Freer really knows this business – he ran the Fox regional sports networks for nearly half a decade - and knows not to overpay. He’s not when you consider that the Dodgers will play 162 games when the season starts in April. And yet TV rights to the Lakers who play 82 games just sold to Time Warner Cable for $3B over 20 years. And Fox just paid $3B for 49% of the YES Network which owns TV rights to the New York Yankees for 20 years. Considering that Fox also has the right to own 80% of YES (and will surely exercise that option), then $6B-$7B for this Dodgers deal sounds about about right given the hyper-inflated finances of sports TV rights. In the era of DVR, Hulu, Netflix and other ways to watch TV, sports viewers (overwhelmingly male) watch live and therefore don’t always skip through ads.

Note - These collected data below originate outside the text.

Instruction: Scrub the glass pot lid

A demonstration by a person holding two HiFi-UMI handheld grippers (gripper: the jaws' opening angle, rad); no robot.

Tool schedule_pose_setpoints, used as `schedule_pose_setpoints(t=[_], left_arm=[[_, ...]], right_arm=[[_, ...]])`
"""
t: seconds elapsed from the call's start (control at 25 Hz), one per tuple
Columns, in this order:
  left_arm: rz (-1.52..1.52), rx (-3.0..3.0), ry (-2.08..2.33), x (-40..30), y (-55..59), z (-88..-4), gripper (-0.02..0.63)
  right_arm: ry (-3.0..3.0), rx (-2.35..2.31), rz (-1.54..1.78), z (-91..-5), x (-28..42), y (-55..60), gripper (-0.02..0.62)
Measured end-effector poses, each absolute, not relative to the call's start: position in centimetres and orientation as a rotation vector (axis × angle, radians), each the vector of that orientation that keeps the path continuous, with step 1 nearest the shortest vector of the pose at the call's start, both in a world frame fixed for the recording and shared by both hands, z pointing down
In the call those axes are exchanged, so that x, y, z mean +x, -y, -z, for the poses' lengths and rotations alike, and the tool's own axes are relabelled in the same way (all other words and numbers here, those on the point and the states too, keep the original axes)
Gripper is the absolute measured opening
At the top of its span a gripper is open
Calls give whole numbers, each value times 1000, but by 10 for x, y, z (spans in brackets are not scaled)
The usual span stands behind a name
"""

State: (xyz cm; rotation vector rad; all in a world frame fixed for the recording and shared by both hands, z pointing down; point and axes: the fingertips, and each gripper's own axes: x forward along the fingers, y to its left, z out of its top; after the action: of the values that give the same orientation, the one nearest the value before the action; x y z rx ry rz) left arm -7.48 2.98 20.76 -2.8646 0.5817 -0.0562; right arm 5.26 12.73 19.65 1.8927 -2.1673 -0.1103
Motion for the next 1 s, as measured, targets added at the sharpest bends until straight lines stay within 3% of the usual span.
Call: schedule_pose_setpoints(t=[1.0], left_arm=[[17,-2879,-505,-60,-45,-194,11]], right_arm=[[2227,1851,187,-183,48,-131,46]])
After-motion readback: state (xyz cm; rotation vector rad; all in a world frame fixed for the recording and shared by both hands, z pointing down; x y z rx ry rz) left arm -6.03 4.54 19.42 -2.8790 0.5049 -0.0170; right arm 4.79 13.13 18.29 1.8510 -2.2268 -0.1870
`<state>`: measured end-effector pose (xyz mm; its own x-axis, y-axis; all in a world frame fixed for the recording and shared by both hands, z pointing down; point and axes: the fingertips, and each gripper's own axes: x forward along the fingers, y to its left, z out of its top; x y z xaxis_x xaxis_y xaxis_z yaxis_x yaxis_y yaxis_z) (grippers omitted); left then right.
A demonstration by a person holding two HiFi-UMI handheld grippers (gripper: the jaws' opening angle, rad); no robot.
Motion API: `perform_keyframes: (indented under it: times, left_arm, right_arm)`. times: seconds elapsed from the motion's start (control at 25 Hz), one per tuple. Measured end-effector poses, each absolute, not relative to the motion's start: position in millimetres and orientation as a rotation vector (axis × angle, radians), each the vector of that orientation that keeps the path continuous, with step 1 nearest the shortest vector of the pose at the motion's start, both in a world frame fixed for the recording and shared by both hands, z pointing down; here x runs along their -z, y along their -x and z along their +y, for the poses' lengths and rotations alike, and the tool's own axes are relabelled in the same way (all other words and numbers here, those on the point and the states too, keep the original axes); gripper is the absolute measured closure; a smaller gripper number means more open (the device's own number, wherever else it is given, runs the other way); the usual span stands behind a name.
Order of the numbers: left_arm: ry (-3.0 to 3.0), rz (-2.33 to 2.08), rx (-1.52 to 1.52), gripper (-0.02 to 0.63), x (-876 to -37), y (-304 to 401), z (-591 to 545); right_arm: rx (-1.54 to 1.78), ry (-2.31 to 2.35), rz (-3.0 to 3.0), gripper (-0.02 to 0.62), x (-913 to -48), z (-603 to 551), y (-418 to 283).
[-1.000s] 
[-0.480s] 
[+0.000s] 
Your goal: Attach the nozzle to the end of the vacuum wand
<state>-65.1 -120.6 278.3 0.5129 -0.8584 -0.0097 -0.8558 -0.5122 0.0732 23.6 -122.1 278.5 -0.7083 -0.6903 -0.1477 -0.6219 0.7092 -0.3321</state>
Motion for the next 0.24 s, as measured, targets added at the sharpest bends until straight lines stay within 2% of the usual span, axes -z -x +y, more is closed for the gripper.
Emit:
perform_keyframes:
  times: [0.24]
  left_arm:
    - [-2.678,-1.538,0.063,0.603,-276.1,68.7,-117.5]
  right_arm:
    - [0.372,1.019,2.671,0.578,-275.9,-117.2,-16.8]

This makes sports programming increasingly valuable. It also helps Rupert Murdoch move yet another step closer to that national sports channel which is his long-term play to rival ESPN – and as a result extract higher fees from cable and satellite companies. The deal also satisfies investor curiosity about what News Corp has planned for its $10B cash stockpiled last year to buy the remaining stake in British Sky Broadcasting - until that deal was scuttled because of Rupe’s tabloid phone hacking scandal.

I understand that News Corp Deputy Chief Operating Officer James Murdoch, who was key to the company’s YES Network bid, “helped a little” with the Dodgers deal. The scion is a big believer in the power of sports programming and in his newly expanded job James oversees News Corp’s television business, including its regional sports channels. Plus, News Corp is preparing to split off its troubled publishing assets into a separate publicly traded company from its entertainment giant which will continue to grow through acquisitions particularly in its regional sports and cable television businesses.

Fox Sports making this latest deal was both offensive and defensive. It’s not just ESPN whose the main rival. The last thing Fox Sports wants is to see Time Warner Cable snap up bigger pieces of local sports networks or national sports teams after it snagged the Lakers TV rights deal away from Fox for its new channel SportsNet. Indeed Time Warner Cable has stated publicly that “we absolutely plan to become competitive” in TV rights now that it’s launched both an English- and Spanish-language sports telecast.

Of course, it has to rile News Corp that it once owned the Dodgers from 1998 to 2004 after paying a mere $350 million for the team from the O’Malley family. Eventually, mismanagement took a $50 million a year toll on the team and owner, which then sold the Dodgers for $430 million to Frank McCourt, who earlier this year sold it to Guggenheim. At one time McCourt offered News Corp the team’s TV rights for a bargain basement price. Now, as one newspaper pundit put it, ”someone in News Corp’s accounting department with a long memory will probably be rolling his eyes”.

Whatever happens, TV rights prices won’t come down anytime soon unless ‘a la carte’ cable gets some semblance of traction in the courts or Congress and not just with consumers. And if that does ever happen, “the strong will survive, the weak will go,” one Big Media bigwig told me today very matter-of-factly.